Find every line of the data below that has "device" in it. Reply with the number only.

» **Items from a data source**
..........

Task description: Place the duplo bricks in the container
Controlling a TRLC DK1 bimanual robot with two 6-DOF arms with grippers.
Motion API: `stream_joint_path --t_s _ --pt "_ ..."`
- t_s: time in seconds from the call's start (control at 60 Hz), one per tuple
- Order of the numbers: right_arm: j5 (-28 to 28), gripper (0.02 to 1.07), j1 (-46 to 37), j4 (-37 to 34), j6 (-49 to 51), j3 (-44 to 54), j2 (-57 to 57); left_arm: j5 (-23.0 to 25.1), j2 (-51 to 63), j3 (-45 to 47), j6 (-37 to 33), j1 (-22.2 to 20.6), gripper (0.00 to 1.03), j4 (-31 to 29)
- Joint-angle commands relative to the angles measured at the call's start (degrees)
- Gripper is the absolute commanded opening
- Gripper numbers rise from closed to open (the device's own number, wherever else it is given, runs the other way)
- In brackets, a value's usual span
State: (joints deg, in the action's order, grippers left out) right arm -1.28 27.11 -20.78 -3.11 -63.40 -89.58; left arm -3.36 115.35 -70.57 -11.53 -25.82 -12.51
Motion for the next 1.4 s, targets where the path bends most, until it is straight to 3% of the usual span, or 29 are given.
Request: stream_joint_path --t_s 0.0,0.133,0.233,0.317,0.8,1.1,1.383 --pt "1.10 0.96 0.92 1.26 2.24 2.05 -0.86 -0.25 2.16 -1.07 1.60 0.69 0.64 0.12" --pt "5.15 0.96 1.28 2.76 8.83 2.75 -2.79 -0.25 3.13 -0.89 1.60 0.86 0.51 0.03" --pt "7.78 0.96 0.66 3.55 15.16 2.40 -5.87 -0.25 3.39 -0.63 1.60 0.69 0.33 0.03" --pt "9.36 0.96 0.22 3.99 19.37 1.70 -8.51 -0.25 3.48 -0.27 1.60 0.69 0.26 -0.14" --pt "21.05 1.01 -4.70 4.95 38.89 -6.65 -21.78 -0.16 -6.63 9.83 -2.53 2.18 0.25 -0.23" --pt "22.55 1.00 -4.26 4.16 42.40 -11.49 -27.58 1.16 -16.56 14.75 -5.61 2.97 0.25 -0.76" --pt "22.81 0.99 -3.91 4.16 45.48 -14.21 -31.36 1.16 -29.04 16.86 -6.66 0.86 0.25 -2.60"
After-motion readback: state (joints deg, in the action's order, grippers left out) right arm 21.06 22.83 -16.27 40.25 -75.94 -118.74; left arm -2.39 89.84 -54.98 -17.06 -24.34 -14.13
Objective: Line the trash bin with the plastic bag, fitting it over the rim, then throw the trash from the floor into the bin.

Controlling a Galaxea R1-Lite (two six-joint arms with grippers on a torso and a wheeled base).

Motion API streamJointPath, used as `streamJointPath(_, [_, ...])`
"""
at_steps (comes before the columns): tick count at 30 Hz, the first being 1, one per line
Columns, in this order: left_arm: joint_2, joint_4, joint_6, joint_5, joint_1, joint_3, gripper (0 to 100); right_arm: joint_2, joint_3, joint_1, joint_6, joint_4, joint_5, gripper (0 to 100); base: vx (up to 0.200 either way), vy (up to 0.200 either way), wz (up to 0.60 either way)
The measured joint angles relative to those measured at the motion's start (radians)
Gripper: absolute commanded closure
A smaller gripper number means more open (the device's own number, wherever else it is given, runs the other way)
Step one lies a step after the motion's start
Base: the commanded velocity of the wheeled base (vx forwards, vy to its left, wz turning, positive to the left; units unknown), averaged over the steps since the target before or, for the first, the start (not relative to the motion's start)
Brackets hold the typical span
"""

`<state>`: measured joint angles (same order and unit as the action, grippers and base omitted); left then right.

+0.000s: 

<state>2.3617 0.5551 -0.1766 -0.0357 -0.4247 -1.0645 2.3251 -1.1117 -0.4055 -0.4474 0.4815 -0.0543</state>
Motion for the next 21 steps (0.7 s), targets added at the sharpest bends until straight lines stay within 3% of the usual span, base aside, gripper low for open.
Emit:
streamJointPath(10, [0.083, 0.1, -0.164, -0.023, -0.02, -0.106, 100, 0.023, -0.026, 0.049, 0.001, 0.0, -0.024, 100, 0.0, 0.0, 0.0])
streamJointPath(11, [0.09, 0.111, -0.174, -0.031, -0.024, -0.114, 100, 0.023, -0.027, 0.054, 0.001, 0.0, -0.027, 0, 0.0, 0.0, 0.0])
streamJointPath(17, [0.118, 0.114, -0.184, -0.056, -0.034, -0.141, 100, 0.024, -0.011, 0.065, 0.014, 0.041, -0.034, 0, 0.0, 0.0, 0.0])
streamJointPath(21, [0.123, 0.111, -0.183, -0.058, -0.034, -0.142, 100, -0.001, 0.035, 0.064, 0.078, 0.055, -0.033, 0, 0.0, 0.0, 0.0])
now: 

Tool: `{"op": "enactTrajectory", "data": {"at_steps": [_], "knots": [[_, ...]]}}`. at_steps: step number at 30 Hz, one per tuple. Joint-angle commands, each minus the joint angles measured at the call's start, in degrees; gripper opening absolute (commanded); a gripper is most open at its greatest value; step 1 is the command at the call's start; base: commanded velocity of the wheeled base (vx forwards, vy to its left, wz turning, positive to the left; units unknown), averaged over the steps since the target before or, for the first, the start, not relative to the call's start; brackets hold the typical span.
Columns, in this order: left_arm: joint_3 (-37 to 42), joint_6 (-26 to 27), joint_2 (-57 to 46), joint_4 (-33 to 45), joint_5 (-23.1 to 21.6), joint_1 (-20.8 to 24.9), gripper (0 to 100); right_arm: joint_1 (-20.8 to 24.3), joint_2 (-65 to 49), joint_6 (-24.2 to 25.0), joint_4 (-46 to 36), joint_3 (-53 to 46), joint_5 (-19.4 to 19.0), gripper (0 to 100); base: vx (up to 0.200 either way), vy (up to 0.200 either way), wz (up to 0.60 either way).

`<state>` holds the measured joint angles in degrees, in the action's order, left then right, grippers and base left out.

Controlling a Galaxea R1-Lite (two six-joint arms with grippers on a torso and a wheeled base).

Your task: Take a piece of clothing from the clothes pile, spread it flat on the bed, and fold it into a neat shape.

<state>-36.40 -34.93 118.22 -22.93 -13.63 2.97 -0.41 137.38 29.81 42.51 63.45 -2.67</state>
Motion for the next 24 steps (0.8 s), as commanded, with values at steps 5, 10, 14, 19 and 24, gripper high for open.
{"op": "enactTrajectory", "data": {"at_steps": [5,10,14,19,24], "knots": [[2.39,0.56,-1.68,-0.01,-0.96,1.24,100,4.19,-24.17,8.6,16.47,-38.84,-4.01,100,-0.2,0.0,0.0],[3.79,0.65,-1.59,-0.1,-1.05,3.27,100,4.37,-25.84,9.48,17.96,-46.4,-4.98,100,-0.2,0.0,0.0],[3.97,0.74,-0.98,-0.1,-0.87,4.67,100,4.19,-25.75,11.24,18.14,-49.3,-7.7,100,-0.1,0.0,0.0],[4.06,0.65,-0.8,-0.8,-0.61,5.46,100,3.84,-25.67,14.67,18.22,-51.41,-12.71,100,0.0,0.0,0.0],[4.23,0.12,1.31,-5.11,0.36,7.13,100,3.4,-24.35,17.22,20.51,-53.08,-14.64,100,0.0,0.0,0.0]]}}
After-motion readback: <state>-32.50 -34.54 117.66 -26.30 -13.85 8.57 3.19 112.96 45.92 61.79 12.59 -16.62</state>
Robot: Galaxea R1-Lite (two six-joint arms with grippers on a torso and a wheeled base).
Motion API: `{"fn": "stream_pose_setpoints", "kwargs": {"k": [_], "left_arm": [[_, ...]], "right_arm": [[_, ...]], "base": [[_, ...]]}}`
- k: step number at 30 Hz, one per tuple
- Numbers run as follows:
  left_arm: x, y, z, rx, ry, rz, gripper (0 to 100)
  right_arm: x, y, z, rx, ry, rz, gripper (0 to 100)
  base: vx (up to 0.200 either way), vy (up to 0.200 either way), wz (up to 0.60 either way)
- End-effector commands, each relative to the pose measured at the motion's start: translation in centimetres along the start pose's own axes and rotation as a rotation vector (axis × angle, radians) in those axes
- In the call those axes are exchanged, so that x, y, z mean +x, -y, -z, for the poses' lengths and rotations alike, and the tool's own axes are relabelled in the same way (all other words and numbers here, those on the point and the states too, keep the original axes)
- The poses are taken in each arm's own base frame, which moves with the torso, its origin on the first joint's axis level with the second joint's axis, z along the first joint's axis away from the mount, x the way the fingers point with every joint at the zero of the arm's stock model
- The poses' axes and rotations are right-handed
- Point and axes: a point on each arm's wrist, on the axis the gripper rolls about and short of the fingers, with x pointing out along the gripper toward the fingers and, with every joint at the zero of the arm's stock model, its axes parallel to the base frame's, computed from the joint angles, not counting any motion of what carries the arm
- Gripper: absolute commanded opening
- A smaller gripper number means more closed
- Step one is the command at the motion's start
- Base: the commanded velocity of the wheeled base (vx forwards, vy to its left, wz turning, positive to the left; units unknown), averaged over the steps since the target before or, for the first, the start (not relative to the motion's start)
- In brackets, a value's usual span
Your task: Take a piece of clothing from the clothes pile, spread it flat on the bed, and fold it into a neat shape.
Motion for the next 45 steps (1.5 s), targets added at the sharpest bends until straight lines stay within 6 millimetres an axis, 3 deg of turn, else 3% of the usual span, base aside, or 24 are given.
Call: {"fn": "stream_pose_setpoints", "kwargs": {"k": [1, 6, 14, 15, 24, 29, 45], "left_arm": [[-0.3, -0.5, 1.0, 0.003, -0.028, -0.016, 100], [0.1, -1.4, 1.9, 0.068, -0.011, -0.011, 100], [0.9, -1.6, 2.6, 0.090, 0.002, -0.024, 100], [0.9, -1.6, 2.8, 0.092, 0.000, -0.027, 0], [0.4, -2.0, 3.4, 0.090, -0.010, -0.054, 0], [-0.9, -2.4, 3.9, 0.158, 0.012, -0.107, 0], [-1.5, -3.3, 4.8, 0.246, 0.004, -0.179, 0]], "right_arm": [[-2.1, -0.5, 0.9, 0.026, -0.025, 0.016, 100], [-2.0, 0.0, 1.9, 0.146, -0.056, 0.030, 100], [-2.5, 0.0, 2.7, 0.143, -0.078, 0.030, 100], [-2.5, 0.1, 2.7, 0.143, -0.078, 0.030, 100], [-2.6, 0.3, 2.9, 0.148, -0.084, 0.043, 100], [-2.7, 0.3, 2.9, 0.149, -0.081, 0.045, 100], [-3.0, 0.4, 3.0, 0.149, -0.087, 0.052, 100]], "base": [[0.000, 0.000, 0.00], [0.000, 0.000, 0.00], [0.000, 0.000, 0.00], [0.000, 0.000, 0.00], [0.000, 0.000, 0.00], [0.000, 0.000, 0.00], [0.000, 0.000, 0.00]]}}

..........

» **Exercise response**
2